Stephen Wood <swood at papyrus.mhri.edu.au> on 30.jul.1998 from the
http://www.mhri.edu.au Mental Health Reseach Institute writes:

Mentifex wrote:      
   
>>  The "ganged fibres" are simply redundant parallel nerve fibers
>>  holding a concept--which is in turn a collection of associative
>>  tags--which are neuronal fibers leading from the abstract con-
>>  ceptual fibers to the concrete engrams in the sensory channels.
>>

> OK, lets get serious. Published journal articles please
> (rather than non-reviewed web sites) to show the neural basis
> (and I mean in terms of neurons, synapses and neurotransmitters)
> of 'redundant parallel nerve fibres holding a concept'. I mean,
> what is your proof of any of this? Are abstract conceptual fibres
> pyramidal cells?  Granule cells? Interneurons? Basket cells?
> Purkinje cells? What? And by the way, I'm uncertain of your use
> of redundant, since you seem to be suggesting that actually they
> aren't redundant but very useful!

  [ "Redundant" here indicates massively parallel processing. ]

  There are no "published journal articles" about these advanced
  topics; and there is not yet an identified "neural basis" but
  rather a basis in logic and in Chomskyan linguistics.  Behold:

  Hearing    Vision    The Evolution of Concepts   Motor Output
 /iiiiiii\  /!i!i!i!\  Primitive Verbal Abstract  /YYYYYYYYYYYY\
| ||||||| || ||||||| |  +   +    +      +   +    | |||||||||||| |
| ||||||| || | ___ | |  +   +   / \     +   +    | |||||||||||| |
| ||||||| ||  /   \  |  +   +  /   \    +   +    | |||||||||||| |
| ||||||| || (image)-|--+   + (blood)   +---+    | |||||R|||||| |
| ||||||| ||  \___/  | / \  +  \   /  __+__ +    | |||||U|||||| |
| ||||||| ||         |(red) +   \ /  (dan- )+    | |||||N|||F|| |
| ||||||| ||         | \ /  +----+    \ger/-|----|------*|||I|| |
| ||||||| ||         |  +---|----+     \ / _+_   | |||||||||G|| |
| ||||||| ||         |  +   +    +------+ /   \  | |||||||||H|| |
| ||||||| ||         |  +  / \   +      +(cour-) | |||||||||T|| |
| ||||||| ||         |  + (wet)  +      + \age/--|----------*|| |
| ||||||| ||         |  +  \ /   +      +  \_/   | |||||||||||| |
| ||||||| ||         |  +   +    +      +   +    | |||||||||||| |

  The theory here appeals to logic.  I do not know know which of
  your above cited varieties of neurons fits the bill for a long
  fiber holding a concept.  Nevertheless, it is in the nature of
  a neuron to have a long axon with potentially up to 10K synapses.

  Whether it be Dr.
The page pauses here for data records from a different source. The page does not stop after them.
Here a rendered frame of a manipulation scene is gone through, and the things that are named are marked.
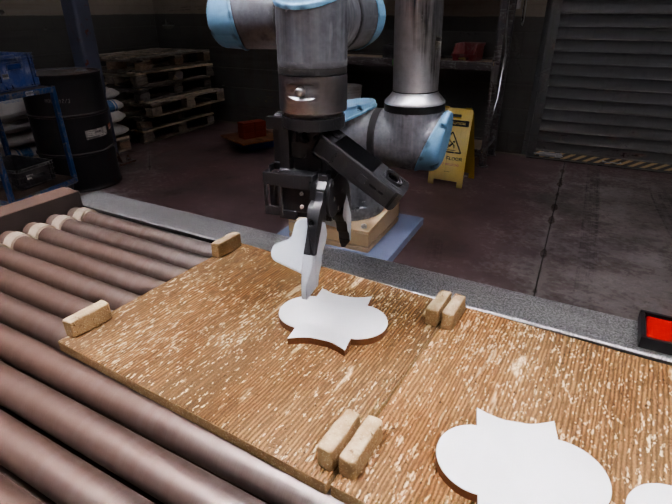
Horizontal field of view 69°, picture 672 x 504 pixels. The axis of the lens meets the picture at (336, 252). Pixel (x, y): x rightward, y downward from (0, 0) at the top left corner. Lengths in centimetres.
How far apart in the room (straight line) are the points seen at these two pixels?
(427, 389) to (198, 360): 28
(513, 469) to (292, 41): 46
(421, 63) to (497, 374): 56
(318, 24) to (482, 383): 42
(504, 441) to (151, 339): 44
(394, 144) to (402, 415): 56
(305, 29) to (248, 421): 40
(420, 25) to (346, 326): 54
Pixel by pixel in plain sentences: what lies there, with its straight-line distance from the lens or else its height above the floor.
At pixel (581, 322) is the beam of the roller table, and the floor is 91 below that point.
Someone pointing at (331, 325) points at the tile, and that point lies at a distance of 65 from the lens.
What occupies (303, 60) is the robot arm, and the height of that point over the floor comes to 127.
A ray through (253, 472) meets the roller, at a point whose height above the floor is 91.
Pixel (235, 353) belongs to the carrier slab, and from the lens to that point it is 63.
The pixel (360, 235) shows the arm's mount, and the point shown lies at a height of 91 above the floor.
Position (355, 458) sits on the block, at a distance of 47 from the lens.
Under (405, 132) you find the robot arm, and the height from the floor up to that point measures 111.
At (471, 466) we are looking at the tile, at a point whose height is 95.
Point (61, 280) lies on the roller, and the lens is 94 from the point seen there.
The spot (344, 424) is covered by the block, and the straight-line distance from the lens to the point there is 50.
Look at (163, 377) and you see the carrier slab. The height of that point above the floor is 94.
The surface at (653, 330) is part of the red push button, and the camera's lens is 80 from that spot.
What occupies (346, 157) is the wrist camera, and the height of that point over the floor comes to 117.
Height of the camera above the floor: 132
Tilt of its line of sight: 27 degrees down
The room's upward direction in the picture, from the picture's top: straight up
LeFever or Stephen Wood or whoever would like
  to debunk/champion the Mentifex mind-model (or build a new one),
  to understand the theory means to peruse the on-Web materials at
  http://www.scn.org/~mentifex/ and especially at the CMU archive,
  while following a sort of Socratic dialogue here in explication
  of what the theory says and why anyone should take a look at it.
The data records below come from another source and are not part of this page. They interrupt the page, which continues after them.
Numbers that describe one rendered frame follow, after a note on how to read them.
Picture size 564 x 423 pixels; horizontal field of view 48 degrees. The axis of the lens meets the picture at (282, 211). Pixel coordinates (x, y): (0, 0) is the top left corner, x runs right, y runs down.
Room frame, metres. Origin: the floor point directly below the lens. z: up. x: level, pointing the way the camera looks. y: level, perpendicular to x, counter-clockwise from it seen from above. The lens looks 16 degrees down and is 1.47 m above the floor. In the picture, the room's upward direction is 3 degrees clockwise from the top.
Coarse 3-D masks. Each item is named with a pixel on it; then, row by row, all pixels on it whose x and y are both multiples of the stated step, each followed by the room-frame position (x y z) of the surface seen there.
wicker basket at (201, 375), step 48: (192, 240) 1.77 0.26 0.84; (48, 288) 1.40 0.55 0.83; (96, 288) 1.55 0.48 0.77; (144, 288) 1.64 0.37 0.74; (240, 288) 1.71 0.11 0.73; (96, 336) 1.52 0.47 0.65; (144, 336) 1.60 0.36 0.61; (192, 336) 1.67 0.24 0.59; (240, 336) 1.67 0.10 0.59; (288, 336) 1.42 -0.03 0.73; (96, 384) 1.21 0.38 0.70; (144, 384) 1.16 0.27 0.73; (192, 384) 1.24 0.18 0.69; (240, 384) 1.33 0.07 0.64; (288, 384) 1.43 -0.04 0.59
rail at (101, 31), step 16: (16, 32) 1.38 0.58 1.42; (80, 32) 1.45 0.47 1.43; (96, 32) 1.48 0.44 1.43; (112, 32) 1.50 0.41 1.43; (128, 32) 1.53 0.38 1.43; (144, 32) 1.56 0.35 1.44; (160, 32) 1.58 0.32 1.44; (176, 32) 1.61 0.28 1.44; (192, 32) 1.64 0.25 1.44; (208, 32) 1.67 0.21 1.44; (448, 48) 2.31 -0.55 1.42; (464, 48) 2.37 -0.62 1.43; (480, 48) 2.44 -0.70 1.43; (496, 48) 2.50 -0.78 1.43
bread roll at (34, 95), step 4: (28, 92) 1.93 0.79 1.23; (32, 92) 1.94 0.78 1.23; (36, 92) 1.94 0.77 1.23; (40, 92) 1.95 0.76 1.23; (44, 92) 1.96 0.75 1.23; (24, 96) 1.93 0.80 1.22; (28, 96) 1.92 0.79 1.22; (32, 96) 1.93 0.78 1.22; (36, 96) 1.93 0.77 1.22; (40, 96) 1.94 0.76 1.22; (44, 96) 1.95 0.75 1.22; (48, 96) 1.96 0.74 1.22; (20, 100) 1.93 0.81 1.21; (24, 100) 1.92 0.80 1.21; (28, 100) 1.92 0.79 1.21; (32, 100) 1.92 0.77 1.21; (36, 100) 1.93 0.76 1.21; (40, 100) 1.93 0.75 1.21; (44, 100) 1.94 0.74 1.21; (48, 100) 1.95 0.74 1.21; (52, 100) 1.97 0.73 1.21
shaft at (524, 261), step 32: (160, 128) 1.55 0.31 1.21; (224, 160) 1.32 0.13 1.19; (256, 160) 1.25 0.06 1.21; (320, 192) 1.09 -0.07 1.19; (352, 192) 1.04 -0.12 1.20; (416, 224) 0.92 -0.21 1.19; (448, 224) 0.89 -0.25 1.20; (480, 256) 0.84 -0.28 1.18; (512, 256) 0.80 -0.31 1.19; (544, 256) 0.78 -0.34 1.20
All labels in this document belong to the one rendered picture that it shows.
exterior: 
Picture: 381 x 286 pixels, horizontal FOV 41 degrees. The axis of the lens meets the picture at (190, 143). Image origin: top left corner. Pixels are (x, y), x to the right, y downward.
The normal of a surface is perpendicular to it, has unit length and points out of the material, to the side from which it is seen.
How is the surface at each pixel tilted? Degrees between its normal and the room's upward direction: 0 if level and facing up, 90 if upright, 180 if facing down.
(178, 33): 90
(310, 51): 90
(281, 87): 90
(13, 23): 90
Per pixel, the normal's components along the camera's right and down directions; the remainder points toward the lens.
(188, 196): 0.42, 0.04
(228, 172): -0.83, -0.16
  For example, the main departure point for this theory of mind is
  the idea that logic dictates several things:
  1.  Sensory perception MUST feed into linear memory channels.
  2.  There is obviously intermodal communication among the channels.
  3.  Concepts MUST reside elsewhere than in the sensory channels.
  4.  THEREFORE, concepts must lie EITHER in the neurons linking
      the separate sensory memory channels, OR in neurons MEDIATING
      the linkage of sensory modalities.  The second choice prevails.

>>  Concepts above are "deep" in the Chomskyan sense that they under-
>>  lie, at the profoundest level, the linguistic generation of ideas.
>>  When a thought forms as the dynamic interaction of the "deep" con-
>>  cepts, activity bubbles upwards through the "shallow" lexical
>>  concepts, where rigid structures of Chomskyan syntax fetch words
>>  and morphemes stored in auditory memory to create a new sentence.
>>  The auditory system then consciously hears itself think that idea.
 
> Again, prove it. There's a number of suggestions that people
> don't think in language (see Pinker for a start), but in a kind
> of mentalese. This would seem to suggest that the auditory system
> does not hear itself think an idea (for a start the _auditory_ system
> responds to external sounds, not to subvocal speech - have a look
> through some functional imaging studies.).   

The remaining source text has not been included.